Comment #0 by Philip.Daniels1971 — 2015-05-09T16:15:08Z
Created attachment 1520
Large Colors enum
I have defined a large enum to hold X11 named color values (see attachment). The enum contains more than 500 elements. Trying to convert a string to an enum value with
auto c = to!Colors("AliceBlue");
fails to compile, giving:
Error: template instance std.traits.EnumMembers!(Colors).WithIdentifier!"OliveDrab3" recursive expansion
To reproduce: dmd -unitttest color.d
Further Info
There is an existing pull request which adds a command line option to workaround this problem which may be relevant, though I am not sure where the "recursive" elements comes in.
https://github.com/D-Programming-Language/dmd/pull/3708
I think this bug demonstrates a valid use case.
Comment #1 by yebblies — 2015-05-09T16:30:27Z
I've hit this same issue, and considered posting about it on that pull request. But I'm pretty sure the real problem here is that EnumMembers instantiates with the list[1..$] pattern when it has other options.

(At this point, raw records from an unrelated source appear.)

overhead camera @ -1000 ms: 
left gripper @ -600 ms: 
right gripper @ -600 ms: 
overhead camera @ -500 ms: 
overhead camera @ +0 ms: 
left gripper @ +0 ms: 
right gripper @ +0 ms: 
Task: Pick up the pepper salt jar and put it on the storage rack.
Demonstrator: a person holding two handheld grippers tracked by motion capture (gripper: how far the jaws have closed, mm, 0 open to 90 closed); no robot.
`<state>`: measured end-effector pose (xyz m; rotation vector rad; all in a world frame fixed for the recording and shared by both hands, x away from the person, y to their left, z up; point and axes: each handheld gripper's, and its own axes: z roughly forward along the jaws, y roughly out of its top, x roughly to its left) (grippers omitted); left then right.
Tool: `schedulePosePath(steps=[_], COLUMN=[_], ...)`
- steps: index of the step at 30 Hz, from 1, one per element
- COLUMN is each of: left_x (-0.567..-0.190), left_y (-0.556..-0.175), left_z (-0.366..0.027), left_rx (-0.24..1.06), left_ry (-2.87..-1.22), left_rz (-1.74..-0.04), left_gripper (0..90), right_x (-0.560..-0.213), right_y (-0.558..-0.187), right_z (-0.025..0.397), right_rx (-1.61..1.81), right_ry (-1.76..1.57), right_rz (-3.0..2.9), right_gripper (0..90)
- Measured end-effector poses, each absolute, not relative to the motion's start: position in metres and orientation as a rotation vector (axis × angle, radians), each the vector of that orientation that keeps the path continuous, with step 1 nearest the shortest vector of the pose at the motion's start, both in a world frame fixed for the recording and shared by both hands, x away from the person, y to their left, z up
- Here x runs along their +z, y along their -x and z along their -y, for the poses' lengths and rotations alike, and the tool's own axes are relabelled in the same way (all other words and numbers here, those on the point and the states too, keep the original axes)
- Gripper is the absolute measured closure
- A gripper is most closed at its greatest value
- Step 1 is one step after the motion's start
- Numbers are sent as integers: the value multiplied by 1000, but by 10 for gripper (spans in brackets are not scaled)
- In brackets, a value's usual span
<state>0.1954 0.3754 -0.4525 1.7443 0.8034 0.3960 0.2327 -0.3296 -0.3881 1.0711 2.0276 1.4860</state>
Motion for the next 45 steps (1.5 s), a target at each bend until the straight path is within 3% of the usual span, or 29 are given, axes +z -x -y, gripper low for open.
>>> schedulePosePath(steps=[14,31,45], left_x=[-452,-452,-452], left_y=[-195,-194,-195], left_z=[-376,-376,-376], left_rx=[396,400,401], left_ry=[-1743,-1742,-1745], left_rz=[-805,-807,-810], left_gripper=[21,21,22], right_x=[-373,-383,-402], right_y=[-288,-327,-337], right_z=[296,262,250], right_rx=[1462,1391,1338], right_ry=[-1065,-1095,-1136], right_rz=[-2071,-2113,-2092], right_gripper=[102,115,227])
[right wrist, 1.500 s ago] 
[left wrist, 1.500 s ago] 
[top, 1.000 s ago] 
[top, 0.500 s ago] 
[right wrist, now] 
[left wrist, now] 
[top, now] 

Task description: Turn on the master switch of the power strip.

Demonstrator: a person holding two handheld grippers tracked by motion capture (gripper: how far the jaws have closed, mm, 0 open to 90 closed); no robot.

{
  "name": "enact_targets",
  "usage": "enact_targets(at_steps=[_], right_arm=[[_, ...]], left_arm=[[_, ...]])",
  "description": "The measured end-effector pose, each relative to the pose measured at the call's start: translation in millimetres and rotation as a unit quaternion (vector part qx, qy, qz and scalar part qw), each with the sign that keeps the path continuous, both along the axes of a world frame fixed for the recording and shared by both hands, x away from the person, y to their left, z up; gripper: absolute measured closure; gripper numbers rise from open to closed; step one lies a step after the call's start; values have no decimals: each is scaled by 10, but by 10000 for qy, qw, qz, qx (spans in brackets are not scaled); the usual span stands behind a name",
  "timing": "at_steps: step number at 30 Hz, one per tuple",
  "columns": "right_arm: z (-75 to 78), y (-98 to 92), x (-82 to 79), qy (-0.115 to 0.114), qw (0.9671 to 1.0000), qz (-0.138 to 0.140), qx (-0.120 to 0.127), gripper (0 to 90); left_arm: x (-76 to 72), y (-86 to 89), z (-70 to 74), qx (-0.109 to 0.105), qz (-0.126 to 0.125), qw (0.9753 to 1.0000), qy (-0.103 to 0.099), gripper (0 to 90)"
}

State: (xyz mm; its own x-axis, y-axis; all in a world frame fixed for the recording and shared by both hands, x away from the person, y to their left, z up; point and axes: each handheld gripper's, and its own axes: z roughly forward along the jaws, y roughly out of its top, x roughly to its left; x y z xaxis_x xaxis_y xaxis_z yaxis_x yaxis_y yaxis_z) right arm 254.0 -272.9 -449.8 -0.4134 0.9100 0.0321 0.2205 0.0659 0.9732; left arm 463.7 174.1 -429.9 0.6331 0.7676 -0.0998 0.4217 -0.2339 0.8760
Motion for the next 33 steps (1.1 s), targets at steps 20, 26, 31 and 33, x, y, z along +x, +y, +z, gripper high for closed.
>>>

Comment #2 by simen.kjaras — 2015-05-10T14:09:17Z
(In reply to yebblies from comment #1)
> I've hit this same issue, and considered posting about it on that pull
> request. But I'm pretty sure the real problem here is that EnumMembers
> instantiates with the list[1..$] pattern when it has other options.
EnumMembers is one problem, and is easily solved with divide-and-conquer, as used in staticMap, allSatisfy and a few other functions in std.typetuple.
The problem is NoDuplicates. EraseAll (called by NoDuplicates) can also be divided and conquered, but I see no way to make NoDuplicates anything other than O(N). It could test for the first ten elements instead of just the first one, thus effectively increasing the max list size by a factor of 10, but then people will come asking why we don't support enums of 5000+ elements.